=== What you are asked to do ===
Read each line of the material and note whether it contains "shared". Give the number of such lines and nothing else.

Top of Recorded information

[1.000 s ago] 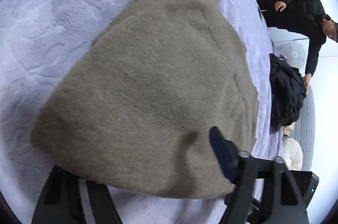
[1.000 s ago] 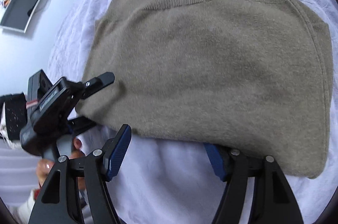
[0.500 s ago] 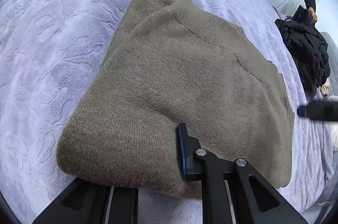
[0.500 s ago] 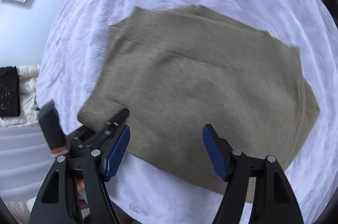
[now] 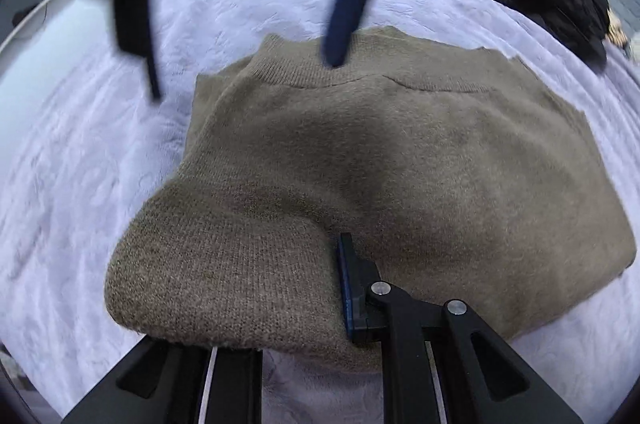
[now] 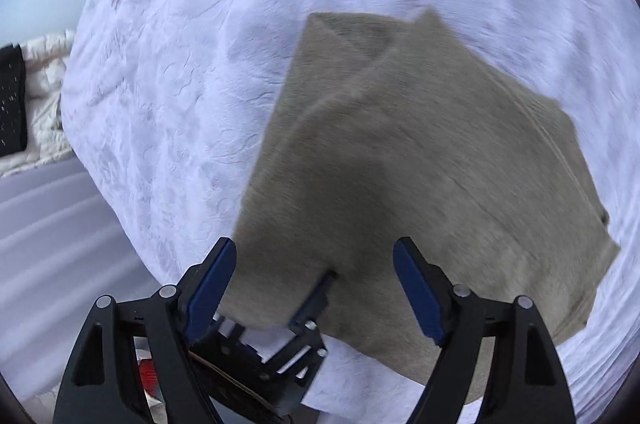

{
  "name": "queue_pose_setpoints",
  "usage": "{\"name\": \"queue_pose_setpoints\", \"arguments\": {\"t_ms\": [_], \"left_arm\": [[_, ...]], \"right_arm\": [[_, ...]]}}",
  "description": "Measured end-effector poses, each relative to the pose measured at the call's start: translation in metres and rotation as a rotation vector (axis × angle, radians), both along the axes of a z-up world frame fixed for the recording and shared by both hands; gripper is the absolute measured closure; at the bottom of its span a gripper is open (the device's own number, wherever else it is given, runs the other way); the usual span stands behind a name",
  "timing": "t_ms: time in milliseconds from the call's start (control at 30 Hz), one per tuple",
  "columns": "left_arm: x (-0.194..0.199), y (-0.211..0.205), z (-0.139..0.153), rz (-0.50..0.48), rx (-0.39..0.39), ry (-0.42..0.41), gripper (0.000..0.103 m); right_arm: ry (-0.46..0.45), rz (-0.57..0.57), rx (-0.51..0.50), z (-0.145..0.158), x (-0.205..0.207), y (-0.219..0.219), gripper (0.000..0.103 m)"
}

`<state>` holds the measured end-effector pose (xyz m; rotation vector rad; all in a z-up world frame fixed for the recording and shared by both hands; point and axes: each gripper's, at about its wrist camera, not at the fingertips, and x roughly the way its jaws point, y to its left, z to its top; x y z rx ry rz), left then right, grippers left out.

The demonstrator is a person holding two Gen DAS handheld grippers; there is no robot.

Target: Fold small clothes

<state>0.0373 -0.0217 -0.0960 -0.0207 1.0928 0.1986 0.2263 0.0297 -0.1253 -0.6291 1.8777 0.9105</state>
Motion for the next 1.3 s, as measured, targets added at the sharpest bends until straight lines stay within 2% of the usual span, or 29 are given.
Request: {"name": "queue_pose_setpoints", "arguments": {"t_ms": [267,433,567,600,633,667,700,767,867,967,1133,1300], "left_arm": [[0.001,-0.012,-0.002,-0.079,0.097,-0.012,0.086],[-0.002,-0.014,-0.001,-0.096,0.115,-0.008,0.086],[-0.002,-0.018,-0.001,-0.108,0.134,-0.004,0.086],[-0.002,-0.019,-0.001,-0.112,0.135,-0.003,0.086],[-0.002,-0.019,0.001,-0.114,0.133,-0.002,0.086],[0.0,-0.019,0.002,-0.115,0.13,-0.002,0.086],[0.002,-0.02,0.005,-0.117,0.127,-0.005,0.086],[0.004,-0.02,0.012,-0.12,0.121,-0.013,0.086],[0.005,-0.028,0.029,-0.14,0.12,-0.042,0.086],[0.009,-0.045,0.048,-0.193,0.146,-0.083,0.086],[0.02,-0.101,0.077,-0.352,0.188,-0.144,0.086],[0.028,-0.17,0.083,-0.526,0.185,-0.146,0.086]], "right_arm": [[-0.005,0.144,-0.179,-0.041,-0.032,0.061,0.018],[-0.085,0.243,-0.302,-0.066,-0.055,0.079,0.018],[-0.152,0.324,-0.365,-0.081,-0.063,0.076,0.018],[-0.152,0.33,-0.362,-0.081,-0.062,0.073,0.025],[-0.158,0.335,-0.352,-0.08,-0.06,0.069,0.036],[-0.176,0.332,-0.341,-0.075,-0.055,0.064,0.068],[-0.179,0.304,-0.318,-0.068,-0.048,0.059,0.075],[-0.145,0.241,-0.206,-0.047,-0.035,0.045,0.082],[-0.142,0.144,-0.049,-0.006,-0.016,0.014,0.087],[-0.196,0.069,0.058,0.036,0.003,-0.028,0.088],[-0.27,-0.061,0.147,0.091,0.034,-0.103,0.089],[-0.318,-0.222,0.182,0.115,0.063,-0.197,0.089]]}}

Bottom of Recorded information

=== The completed task ===
2